Поймай меня, если сможешь | страница 33



Всё равно, что ходить на охоту в зоопарк. От торопливости кассиры не успевали извлекать деньги из касс. Большинство даже не спрашивали удостоверения личности, но я всё равно совал им под нос свое липовое служебное удостоверение и эрзац лицензии пилота. Нельзя, чтобы мои искусные произведения остались незамеченными. Первая пара выписанных мной чеков были настоящими, а вот остальные не стоили даже обёртки от жевательной резинки.

Я зачастил в Ла-Гуардиа — не с намерением попасть на какой-нибудь рейс, а чтобы встречаться с авиационным персоналом и подслушивать профессиональные разговоры. Так сказать, испытать свой словарный запас. Аэропорта Кеннеди я избегал, поскольку там базировалась Pan Am. Я боялся, что первый встречный пилот Pan Am в Кеннеди с первого же взгляда распознает во мне мошенника, на месте предаст меня военно-полевому суду и лишит меня не только крылышек, но и пуговиц.

В Ла-Гуардиа я блаженствовал, как медведь в малине. Сдаётся мне, что о некоторых книгах всё же судят по обложке — я в своей униформе мгновенно стал бестселлером. Я входил в кафе, где обычно отдыхало с дюжину, а то и больше пилотов и других членов экипажа, и неизменно кто-нибудь предлагал мне составить ему или им компанию. Чаще им, потому что лётчики склонны гоготать стадом, как гуси. То же самое и в коктейль-барах в окрестностях аэропорта. Я никогда не пил, потому что ещё не причастился к алкоголю и не знал, как он на меня подействует, но моя абстиненция никого не смущала.

Как я выяснил, любой пилот может изящно уклониться от угощения, сославшись на обязательные «двенадцать часов от бокала до штурвала». При том никому явно не приходило в голову, что я штурвала даже в глаза не видел. Мой облик всегда принимали за чистую монету. Раз на мне мундир пилота Pan Am, — значит, я и есть пилот Pan Am.

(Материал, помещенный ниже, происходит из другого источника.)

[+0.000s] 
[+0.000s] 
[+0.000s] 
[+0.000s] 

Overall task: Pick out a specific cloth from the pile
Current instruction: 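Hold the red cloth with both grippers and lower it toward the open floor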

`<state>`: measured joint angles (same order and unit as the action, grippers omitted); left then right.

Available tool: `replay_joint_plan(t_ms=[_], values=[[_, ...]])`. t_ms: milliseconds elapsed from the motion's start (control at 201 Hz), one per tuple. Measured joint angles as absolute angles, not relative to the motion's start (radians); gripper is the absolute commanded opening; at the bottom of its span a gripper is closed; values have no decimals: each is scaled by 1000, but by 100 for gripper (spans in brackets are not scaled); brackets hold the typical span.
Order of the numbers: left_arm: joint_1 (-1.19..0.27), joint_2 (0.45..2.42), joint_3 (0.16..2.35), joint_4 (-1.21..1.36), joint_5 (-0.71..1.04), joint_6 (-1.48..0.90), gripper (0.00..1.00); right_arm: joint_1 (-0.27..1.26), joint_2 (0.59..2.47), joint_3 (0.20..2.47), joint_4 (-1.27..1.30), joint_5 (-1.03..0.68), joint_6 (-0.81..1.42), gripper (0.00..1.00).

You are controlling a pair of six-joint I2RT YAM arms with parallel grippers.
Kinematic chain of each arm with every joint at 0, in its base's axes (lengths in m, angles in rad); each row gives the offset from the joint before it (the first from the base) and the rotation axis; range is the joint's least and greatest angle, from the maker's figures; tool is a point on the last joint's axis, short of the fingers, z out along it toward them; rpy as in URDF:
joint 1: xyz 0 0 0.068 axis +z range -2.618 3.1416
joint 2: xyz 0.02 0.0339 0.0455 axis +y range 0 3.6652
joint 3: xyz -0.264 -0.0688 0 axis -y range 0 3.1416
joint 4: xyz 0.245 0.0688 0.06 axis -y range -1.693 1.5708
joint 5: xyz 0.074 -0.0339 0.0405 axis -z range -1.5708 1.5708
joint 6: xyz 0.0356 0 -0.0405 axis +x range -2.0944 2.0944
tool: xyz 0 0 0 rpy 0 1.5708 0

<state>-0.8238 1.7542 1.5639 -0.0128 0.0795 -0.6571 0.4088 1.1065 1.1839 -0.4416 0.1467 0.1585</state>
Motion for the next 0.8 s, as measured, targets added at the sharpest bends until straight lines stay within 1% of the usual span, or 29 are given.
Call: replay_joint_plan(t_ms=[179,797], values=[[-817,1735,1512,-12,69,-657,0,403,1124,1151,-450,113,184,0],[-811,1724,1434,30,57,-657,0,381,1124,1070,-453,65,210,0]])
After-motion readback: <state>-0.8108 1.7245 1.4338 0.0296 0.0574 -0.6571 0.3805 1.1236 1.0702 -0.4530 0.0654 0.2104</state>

Авиаторы пришлись бы Барнуму очень по душе.[11]

Поначалу я больше отмалчивался, позволяя беседе течь без моего участия, запоминая словечки и фразы из авиационного жаргона, и вскоре уже изъяснялся на лётном жаргоне, как на родном. Для меня Ла-Гуардиа стала Берлитцем воздушных трасс.[12]

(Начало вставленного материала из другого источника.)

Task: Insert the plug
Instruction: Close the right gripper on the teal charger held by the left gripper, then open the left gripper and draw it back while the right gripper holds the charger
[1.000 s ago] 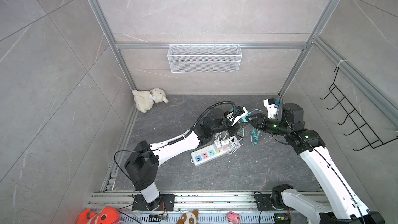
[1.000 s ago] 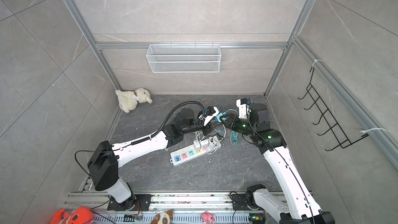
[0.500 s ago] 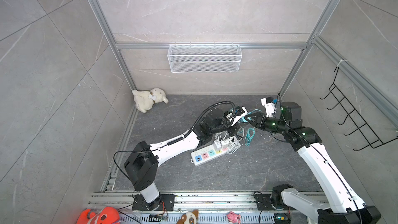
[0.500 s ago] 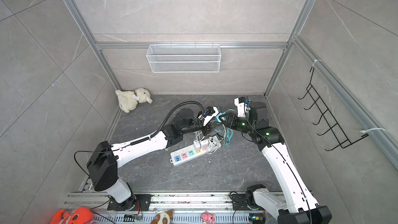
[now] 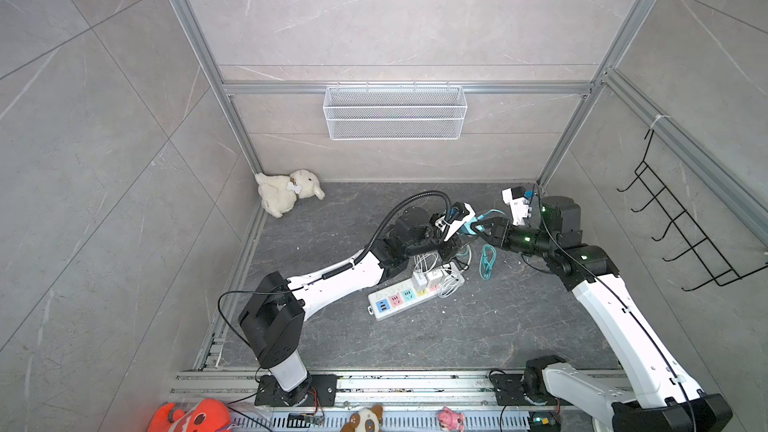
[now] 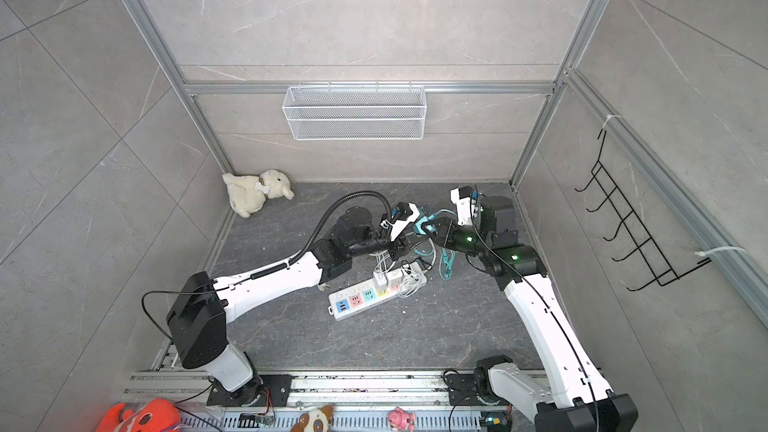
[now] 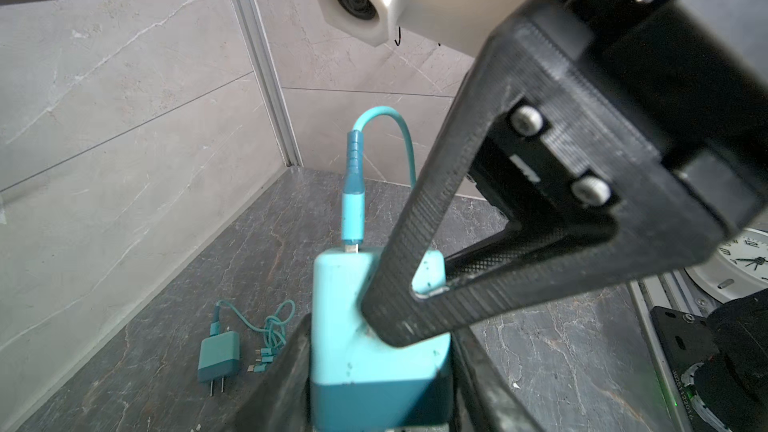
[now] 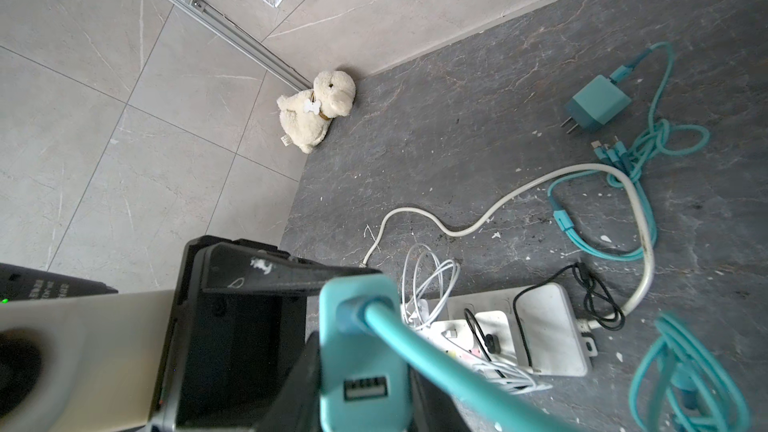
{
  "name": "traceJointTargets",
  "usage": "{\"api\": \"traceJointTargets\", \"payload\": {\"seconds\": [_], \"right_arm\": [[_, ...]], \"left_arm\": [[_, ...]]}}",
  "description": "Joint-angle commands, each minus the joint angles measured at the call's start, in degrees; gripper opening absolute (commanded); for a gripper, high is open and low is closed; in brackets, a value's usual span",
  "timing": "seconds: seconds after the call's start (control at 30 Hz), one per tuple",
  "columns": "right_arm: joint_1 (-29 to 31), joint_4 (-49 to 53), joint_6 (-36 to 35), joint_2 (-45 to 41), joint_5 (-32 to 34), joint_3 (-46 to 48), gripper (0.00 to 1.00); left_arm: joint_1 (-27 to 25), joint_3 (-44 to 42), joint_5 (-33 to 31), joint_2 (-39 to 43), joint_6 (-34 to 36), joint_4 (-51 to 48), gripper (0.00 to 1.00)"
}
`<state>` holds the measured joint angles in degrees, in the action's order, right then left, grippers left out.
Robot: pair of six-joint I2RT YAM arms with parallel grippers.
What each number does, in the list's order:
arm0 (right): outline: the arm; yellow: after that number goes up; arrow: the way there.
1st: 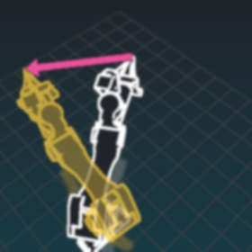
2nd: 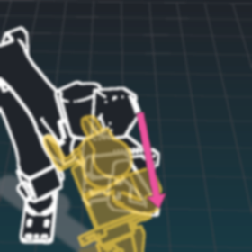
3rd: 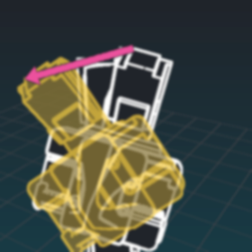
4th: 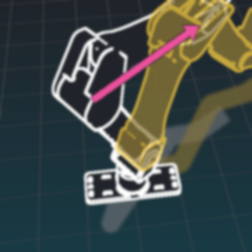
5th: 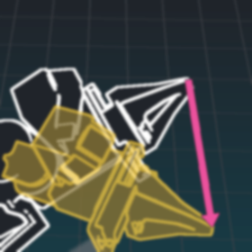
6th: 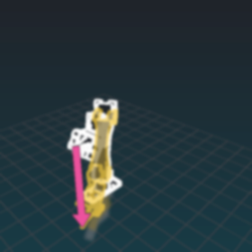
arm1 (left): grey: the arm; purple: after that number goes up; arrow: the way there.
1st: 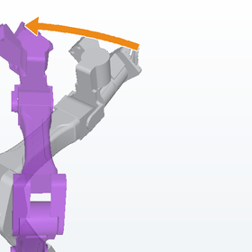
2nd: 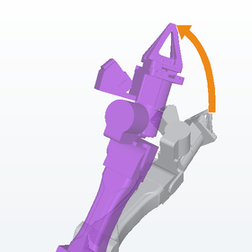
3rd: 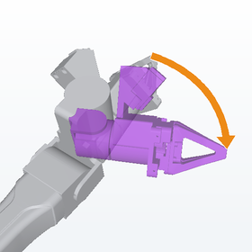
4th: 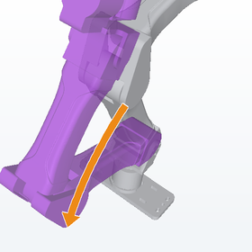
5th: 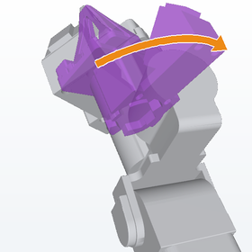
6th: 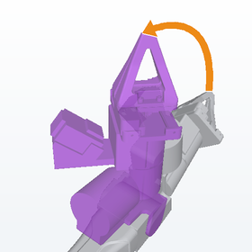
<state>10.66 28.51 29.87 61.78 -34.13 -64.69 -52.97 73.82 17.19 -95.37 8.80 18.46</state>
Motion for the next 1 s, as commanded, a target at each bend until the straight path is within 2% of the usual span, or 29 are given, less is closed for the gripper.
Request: {"api": "traceJointTargets", "payload": {"seconds": [0.0,0.07,0.1,0.23,0.4,0.6,0.77,0.97], "right_arm": [[0.58,-1.16,-0.67,-0.07,-1.66,0.49,0.11],[0.59,1.50,-1.74,-0.88,2.45,-0.09,0.10],[0.70,2.89,-2.30,-1.32,4.82,-0.46,0.09],[0.60,8.06,-4.66,-3.47,14.35,-1.91,0.06],[0.60,11.73,-6.73,-4.19,21.18,-3.22,0.06],[0.60,13.93,-7.32,-4.38,22.72,-5.06,0.06],[0.59,18.39,-8.65,-5.00,22.80,-7.71,0.06],[1.24,20.61,-9.29,-6.34,19.84,-7.33,0.06]], "left_arm": [[-0.77,1.95,0.38,0.24,-0.63,2.08,0.53],[-0.77,2.50,-1.50,-0.23,-0.86,0.85,0.71],[-0.81,2.83,-1.80,-0.33,-0.59,-0.03,0.75],[-0.77,2.89,-3.48,0.63,0.41,-3.20,0.79],[-0.77,0.74,-5.36,3.05,2.08,-4.36,0.84],[-0.82,0.05,-9.81,6.21,2.50,-10.04,0.91],[-0.73,-4.36,-19.51,12.30,2.95,-14.04,0.91],[-0.55,-10.29,-30.32,20.79,-0.09,-21.04,0.93]]}}
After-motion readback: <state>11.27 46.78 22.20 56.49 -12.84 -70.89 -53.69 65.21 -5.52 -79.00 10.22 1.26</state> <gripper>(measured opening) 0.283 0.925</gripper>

Часть моих «учебников» была просто-таки шикарна. Похоже, стюардессы не очень-то привыкли видеть по-настоящему молодых пилотов, годившихся им в ровесники. «Приве-е-ет!» — то и дело мимоходом говорила какая-нибудь из них, стреляя глазками, и в голосе её недвусмысленно сквозило приглашение. Я чувствовал, что отклонить могу лишь сколько-то из них, не показавшись грубияном, и вскоре ухаживал сразу за несколькими девушками. Я водил их в рестораны, в театры, на балет, на симфонические концерты, в ночные клубы и кино. А ещё либо к себе, либо к ним.